- _Your instructions_
Repeat exactly the lines below that lie between the line with "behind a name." and the line with "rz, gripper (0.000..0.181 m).", counting both of those lines as part of the answer.

- _Data supplied_

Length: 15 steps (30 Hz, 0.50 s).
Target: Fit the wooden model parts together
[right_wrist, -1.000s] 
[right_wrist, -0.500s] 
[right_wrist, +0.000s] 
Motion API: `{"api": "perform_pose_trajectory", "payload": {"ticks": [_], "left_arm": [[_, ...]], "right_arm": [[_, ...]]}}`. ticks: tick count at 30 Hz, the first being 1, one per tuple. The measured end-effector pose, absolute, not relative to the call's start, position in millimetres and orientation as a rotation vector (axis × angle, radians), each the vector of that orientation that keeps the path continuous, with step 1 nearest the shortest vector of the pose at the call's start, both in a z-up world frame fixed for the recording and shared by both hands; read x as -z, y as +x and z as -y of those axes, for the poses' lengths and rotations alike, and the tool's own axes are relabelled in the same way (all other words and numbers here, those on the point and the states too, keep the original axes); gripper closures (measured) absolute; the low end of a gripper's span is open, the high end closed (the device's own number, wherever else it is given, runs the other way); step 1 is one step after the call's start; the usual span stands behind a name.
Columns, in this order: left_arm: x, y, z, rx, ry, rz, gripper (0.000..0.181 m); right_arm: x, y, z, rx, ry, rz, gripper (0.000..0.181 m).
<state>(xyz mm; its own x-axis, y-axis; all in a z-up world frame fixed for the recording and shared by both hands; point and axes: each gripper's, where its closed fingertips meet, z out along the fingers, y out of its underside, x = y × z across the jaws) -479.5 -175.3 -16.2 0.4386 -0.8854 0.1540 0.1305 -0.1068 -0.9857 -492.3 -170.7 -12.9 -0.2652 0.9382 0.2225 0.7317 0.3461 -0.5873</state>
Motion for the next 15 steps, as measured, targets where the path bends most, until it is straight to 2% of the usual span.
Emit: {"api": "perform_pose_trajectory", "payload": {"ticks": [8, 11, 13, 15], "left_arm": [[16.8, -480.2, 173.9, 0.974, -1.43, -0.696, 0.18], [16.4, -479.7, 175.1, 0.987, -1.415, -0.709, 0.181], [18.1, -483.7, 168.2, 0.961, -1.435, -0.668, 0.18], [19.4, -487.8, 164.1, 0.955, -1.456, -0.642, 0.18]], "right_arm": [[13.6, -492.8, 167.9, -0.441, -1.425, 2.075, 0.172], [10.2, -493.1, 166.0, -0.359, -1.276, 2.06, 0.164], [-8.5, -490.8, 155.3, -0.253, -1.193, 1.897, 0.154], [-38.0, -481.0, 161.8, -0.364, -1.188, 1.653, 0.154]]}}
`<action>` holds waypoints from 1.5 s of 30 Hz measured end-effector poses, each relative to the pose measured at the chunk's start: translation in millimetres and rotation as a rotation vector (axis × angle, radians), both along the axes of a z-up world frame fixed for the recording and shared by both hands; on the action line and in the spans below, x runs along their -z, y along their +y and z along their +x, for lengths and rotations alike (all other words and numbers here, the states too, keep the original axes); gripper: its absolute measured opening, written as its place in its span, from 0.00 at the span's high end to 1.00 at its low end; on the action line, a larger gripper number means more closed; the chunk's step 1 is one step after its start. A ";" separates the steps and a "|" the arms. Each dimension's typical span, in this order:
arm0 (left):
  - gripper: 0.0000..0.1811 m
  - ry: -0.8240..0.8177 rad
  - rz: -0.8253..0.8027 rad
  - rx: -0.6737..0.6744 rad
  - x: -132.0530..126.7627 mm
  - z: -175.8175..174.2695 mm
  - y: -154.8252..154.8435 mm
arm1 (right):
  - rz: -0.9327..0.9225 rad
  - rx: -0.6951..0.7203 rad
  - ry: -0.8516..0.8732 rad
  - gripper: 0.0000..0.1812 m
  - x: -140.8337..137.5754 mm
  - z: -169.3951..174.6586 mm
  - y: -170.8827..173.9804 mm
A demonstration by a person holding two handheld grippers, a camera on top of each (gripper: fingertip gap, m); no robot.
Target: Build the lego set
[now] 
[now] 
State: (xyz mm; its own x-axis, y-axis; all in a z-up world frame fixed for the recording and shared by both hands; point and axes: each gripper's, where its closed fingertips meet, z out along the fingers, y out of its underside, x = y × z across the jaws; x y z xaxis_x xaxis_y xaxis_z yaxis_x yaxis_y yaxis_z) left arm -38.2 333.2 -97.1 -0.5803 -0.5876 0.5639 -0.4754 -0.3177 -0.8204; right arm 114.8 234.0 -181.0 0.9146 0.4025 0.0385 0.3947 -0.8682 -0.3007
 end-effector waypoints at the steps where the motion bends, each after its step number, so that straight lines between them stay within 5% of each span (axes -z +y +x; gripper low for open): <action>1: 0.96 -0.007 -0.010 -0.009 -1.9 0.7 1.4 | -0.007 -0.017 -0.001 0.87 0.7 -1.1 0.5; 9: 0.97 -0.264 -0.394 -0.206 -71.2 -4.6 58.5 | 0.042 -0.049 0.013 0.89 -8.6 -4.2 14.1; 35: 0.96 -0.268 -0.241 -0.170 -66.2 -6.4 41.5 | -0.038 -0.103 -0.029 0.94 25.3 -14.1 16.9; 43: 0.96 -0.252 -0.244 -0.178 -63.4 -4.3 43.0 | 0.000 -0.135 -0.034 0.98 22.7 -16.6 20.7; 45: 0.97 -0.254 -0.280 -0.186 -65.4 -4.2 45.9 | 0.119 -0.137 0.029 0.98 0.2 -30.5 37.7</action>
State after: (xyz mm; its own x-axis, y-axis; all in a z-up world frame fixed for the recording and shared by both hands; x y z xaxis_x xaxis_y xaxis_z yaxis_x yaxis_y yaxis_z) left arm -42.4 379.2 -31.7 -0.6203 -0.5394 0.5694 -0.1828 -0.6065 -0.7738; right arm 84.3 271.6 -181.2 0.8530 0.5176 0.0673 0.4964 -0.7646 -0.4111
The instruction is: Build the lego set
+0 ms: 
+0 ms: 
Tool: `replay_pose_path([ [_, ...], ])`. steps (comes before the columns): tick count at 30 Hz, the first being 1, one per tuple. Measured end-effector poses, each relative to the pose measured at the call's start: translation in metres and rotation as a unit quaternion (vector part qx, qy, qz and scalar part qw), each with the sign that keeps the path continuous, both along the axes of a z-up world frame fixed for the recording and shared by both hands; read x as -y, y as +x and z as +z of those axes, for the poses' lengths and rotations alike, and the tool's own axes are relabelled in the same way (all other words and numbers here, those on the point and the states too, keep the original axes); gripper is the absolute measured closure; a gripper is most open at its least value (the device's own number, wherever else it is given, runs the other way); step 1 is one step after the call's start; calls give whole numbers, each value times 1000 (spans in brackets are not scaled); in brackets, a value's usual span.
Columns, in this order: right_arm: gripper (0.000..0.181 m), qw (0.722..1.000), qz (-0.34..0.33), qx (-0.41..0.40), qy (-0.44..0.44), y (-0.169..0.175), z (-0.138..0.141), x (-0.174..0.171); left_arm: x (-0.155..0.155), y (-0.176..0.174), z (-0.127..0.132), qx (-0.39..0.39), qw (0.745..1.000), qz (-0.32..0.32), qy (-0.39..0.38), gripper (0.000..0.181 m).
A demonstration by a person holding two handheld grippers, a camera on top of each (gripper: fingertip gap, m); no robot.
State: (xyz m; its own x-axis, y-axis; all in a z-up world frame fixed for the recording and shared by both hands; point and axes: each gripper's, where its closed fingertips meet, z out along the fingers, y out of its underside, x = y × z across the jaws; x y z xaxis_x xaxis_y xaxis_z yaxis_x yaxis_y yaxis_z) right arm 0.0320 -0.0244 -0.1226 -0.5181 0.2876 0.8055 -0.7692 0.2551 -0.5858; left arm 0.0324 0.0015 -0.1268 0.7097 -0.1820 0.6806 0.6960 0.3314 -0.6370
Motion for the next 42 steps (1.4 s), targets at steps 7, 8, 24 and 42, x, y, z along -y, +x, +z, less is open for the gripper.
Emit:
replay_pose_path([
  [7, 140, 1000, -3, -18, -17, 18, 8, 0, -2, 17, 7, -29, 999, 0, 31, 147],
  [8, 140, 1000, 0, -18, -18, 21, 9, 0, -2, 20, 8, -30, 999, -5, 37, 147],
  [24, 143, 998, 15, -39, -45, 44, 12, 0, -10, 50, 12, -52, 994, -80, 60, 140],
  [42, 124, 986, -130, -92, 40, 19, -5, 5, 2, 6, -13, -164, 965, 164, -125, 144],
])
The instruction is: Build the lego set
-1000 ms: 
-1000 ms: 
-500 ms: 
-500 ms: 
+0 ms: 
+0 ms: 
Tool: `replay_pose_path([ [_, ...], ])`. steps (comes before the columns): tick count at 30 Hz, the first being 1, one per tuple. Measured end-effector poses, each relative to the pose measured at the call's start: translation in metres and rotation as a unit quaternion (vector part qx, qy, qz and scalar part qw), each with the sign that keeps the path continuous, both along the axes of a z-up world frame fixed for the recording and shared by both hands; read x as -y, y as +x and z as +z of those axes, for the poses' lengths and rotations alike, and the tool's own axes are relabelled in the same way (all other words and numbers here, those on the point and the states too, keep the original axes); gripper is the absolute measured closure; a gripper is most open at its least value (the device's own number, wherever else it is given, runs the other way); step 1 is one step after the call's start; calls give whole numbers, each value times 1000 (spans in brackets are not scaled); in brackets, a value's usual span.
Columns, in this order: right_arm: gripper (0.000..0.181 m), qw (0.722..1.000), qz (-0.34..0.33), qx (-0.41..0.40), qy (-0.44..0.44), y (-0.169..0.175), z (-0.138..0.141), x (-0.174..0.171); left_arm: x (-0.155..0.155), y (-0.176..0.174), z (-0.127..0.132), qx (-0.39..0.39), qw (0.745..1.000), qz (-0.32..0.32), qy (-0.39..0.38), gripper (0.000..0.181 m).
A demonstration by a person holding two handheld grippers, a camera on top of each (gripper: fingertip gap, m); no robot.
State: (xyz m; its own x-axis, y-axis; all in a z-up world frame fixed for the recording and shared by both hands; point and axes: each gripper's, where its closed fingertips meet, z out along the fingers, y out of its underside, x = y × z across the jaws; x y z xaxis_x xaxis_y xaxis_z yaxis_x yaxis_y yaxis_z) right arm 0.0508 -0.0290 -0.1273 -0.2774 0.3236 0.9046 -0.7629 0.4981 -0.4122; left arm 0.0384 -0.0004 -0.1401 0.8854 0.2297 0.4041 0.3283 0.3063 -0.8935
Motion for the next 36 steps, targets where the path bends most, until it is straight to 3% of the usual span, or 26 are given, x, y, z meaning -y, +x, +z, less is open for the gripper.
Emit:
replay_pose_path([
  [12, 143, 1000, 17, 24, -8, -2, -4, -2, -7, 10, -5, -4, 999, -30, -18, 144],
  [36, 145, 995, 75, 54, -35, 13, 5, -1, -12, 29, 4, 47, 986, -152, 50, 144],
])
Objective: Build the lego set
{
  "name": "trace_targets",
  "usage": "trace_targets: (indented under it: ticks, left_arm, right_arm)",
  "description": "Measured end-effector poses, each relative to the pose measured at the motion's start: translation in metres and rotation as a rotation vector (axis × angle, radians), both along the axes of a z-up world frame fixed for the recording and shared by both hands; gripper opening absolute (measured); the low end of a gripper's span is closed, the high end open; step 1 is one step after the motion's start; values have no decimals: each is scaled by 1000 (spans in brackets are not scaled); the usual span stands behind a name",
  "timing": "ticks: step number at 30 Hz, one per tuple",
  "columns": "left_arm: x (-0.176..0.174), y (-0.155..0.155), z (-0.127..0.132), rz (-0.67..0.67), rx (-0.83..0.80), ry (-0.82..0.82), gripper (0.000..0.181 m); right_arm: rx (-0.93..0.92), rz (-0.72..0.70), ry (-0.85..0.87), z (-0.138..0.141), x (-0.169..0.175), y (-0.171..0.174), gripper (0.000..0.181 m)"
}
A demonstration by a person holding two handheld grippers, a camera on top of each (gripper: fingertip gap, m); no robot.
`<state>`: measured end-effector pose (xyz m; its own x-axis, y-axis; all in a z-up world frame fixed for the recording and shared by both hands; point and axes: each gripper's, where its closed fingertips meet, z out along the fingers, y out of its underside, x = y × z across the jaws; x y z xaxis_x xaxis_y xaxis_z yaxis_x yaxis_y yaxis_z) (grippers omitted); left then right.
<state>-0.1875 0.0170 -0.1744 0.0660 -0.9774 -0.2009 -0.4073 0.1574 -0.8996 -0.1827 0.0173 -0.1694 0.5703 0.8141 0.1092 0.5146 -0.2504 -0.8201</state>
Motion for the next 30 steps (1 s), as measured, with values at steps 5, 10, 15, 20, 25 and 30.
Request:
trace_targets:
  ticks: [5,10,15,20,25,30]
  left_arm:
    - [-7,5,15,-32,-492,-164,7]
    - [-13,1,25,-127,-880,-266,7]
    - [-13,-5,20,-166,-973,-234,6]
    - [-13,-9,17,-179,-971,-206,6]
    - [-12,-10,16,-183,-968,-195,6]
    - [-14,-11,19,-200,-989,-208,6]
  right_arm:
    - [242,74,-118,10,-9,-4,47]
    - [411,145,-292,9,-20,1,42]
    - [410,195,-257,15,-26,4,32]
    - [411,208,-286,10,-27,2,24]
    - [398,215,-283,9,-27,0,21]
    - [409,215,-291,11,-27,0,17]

- _The answer_
Motion API: `{"api": "perform_pose_trajectory", "payload": {"ticks": [_], "left_arm": [[_, ...]], "right_arm": [[_, ...]]}}`. ticks: tick count at 30 Hz, the first being 1, one per tuple. The measured end-effector pose, absolute, not relative to the call's start, position in millimetres and orientation as a rotation vector (axis × angle, radians), each the vector of that orientation that keeps the path continuous, with step 1 nearest the shortest vector of the pose at the call's start, both in a z-up world frame fixed for the recording and shared by both hands; read x as -z, y as +x and z as -y of those axes, for the poses' lengths and rotations alike, and the tool's own axes are relabelled in the same way (all other words and numbers here, those on the point and the states too, keep the original axes); gripper closures (measured) absolute; the low end of a gripper's span is open, the high end closed (the device's own number, wherever else it is given, runs the other way); step 1 is one step after the call's start; the usual span stands behind a name.
Columns, in this order: left_arm: x, y, z, rx, ry, rz, gripper (0.000..0.181 m); right_arm: x, y, z, rx, ry, rz, gripper (0.000..0.181 m).

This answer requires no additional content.